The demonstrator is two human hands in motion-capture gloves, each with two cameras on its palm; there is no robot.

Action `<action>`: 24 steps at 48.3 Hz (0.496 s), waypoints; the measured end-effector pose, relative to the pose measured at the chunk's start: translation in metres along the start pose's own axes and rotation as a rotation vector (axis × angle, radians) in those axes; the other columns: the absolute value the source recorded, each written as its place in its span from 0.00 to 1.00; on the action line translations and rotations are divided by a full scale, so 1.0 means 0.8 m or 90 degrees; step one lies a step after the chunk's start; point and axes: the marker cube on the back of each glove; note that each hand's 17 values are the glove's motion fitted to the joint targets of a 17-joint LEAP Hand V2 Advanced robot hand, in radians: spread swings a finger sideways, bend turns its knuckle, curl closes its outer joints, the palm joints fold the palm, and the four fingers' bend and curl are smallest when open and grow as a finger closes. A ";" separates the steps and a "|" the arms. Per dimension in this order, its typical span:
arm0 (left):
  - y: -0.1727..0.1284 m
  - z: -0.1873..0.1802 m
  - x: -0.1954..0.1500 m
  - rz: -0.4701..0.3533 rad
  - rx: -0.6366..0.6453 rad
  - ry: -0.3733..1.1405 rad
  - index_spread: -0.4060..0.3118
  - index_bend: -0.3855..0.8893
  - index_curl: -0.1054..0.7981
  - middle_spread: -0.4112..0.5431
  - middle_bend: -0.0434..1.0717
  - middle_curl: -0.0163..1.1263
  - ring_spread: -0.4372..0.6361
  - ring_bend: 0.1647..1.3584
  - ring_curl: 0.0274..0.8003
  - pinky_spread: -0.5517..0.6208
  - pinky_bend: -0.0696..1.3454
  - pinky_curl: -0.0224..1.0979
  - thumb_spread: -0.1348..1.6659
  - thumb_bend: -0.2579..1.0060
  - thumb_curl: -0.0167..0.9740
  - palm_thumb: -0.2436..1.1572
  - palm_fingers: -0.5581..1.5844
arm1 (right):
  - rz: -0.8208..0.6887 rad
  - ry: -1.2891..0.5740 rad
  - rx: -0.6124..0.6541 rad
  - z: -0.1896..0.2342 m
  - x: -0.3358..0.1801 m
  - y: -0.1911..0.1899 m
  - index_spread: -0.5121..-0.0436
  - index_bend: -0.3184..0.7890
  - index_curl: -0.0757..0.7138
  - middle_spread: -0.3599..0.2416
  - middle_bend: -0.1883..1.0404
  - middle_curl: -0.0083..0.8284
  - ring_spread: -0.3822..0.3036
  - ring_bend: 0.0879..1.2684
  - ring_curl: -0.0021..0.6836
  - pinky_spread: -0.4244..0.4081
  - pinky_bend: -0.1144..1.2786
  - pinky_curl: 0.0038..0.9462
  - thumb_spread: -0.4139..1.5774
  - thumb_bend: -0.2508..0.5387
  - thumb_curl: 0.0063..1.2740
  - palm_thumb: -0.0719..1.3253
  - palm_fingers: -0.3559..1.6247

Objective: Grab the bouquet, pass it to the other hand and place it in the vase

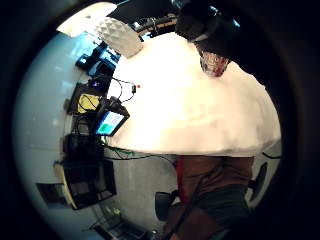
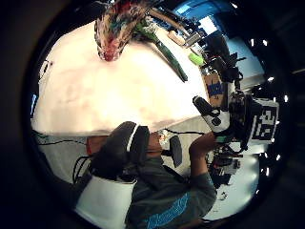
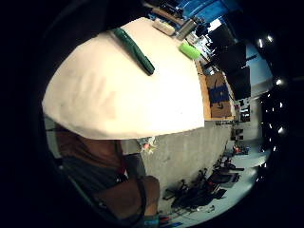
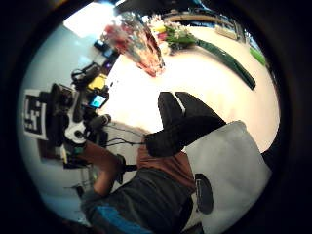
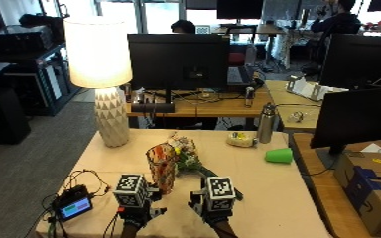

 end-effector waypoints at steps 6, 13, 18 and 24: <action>-0.011 0.015 -0.006 0.008 0.003 0.003 0.43 0.42 0.24 0.41 0.22 0.14 0.50 0.27 0.19 0.73 0.30 0.15 0.43 0.27 0.12 0.34 0.48 | -0.001 0.003 -0.006 0.000 -0.001 0.002 0.51 0.41 0.22 0.67 0.35 0.15 0.78 0.15 0.14 0.84 0.41 0.17 0.57 0.61 0.09 0.35 0.34; -0.014 0.015 -0.005 0.007 0.005 0.009 0.40 0.42 0.30 0.42 0.21 0.19 0.53 0.28 0.24 0.78 0.30 0.19 0.52 0.23 0.17 0.35 0.47 | -0.005 0.000 -0.002 0.001 -0.002 0.000 0.39 0.41 0.27 0.69 0.35 0.21 0.84 0.17 0.19 0.91 0.43 0.22 0.68 0.57 0.12 0.37 0.32; -0.006 0.002 0.002 0.004 -0.001 0.012 0.40 0.42 0.33 0.42 0.20 0.21 0.54 0.28 0.25 0.80 0.30 0.21 0.55 0.20 0.20 0.36 0.46 | -0.007 0.002 -0.004 -0.001 -0.002 0.000 0.35 0.41 0.30 0.69 0.35 0.25 0.87 0.17 0.22 0.94 0.43 0.24 0.72 0.53 0.14 0.38 0.31; -0.007 0.000 0.003 0.003 0.014 0.017 0.40 0.42 0.35 0.43 0.20 0.23 0.55 0.29 0.27 0.82 0.30 0.23 0.57 0.19 0.23 0.36 0.45 | -0.013 0.003 0.012 0.002 -0.001 -0.005 0.33 0.41 0.33 0.69 0.35 0.28 0.89 0.17 0.24 0.95 0.43 0.26 0.75 0.48 0.16 0.39 0.31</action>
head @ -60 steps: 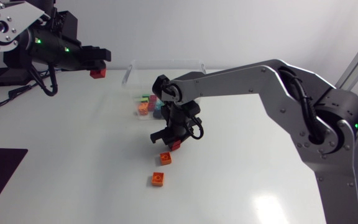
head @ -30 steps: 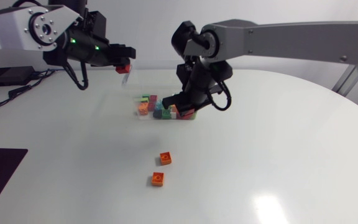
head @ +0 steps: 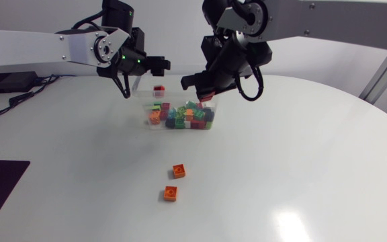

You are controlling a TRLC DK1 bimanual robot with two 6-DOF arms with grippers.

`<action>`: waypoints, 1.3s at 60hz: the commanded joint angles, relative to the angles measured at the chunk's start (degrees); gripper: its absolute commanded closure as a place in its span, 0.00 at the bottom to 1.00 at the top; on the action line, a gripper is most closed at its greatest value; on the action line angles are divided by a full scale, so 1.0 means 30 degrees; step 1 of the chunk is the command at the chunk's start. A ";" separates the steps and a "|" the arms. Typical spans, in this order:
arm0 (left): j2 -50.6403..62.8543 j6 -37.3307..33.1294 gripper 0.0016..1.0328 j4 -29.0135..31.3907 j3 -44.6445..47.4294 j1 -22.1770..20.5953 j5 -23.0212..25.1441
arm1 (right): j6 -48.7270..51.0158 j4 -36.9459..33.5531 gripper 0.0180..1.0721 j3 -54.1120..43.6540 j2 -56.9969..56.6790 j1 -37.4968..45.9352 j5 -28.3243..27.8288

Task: Place the duplo bricks in the container

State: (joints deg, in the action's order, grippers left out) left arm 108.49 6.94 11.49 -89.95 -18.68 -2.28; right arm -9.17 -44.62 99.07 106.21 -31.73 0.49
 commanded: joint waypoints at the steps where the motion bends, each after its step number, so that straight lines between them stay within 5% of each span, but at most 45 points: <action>1: -0.1182 -0.0467 0.05 -0.0254 0.0453 -0.0073 -0.0176 | 0.0215 0.0665 0.73 0.0699 -0.0600 0.0321 0.0188; 6: -0.3086 -0.1346 0.05 -0.0254 0.1800 -0.0103 -0.0059 | 0.0332 0.1749 0.73 0.0816 -0.0483 0.0673 0.0188; 19: -0.8506 -0.4569 0.07 0.1767 0.6136 -0.0103 0.3252 | 0.0625 0.4620 0.72 0.1021 0.0777 0.0878 0.0188; 45: -1.2227 -1.2040 0.11 0.4990 1.2113 -0.1069 0.7675 | 0.1562 0.9278 0.68 0.2134 0.4439 0.0849 0.1037; 48: -1.2139 -1.4501 0.11 0.5605 1.2465 -0.1392 0.8056 | 0.1621 0.9014 0.55 0.2691 0.5054 0.0907 0.1096; 54: -1.1934 -1.6786 0.11 0.5722 1.3285 -0.2212 0.8144 | 0.1826 0.8633 0.05 0.3042 0.5406 0.0995 0.1565; 69: -1.0557 -2.0331 0.11 0.5722 1.4779 -0.3296 0.8115 | 0.3027 0.9717 0.04 -0.0268 0.1568 0.1112 0.1506; 78: -0.8858 -2.2587 0.11 0.5634 1.5218 -0.3794 0.8144 | 0.4258 1.0713 0.04 -0.3667 -0.1655 0.1112 -0.0252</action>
State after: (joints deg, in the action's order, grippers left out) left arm 79.57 -55.53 28.42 -46.00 -29.47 21.21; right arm 0.99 -13.72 92.40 105.30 -28.64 0.86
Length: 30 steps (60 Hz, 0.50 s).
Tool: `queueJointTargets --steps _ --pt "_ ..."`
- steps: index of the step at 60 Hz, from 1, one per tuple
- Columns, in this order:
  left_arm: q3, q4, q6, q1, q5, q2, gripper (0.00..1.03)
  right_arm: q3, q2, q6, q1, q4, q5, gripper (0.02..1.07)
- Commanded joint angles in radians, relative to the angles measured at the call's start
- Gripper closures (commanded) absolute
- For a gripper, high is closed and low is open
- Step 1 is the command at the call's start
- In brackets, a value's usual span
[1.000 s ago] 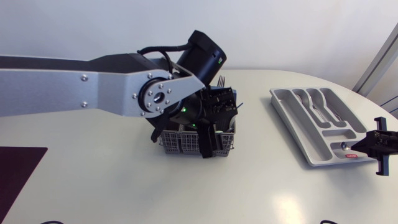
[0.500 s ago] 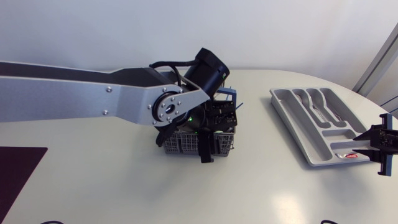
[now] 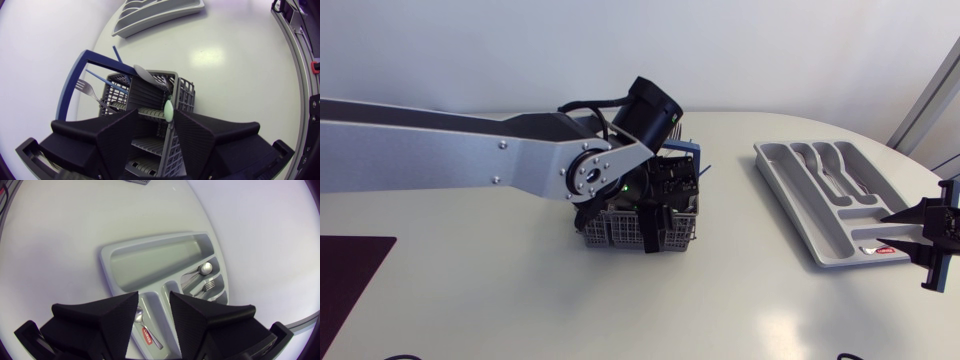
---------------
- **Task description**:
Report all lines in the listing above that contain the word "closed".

- **The completed task**:
`<action>`: waypoints, 1.3s at 60hz: the commanded joint angles, relative to the angles measured at the chunk's start (degrees); gripper: its absolute commanded closure as a place in its span, 0.00 at the bottom to 1.00 at the top; on the action line, a gripper is most closed at its greatest value; on the action line angles are divided by a full scale, so 1.0 means 30 degrees; step 1 of the chunk is the command at the chunk's start. A ";" separates the steps and a "|" the arms. Typical spans, in this order:
- For a gripper, high is closed and low is open

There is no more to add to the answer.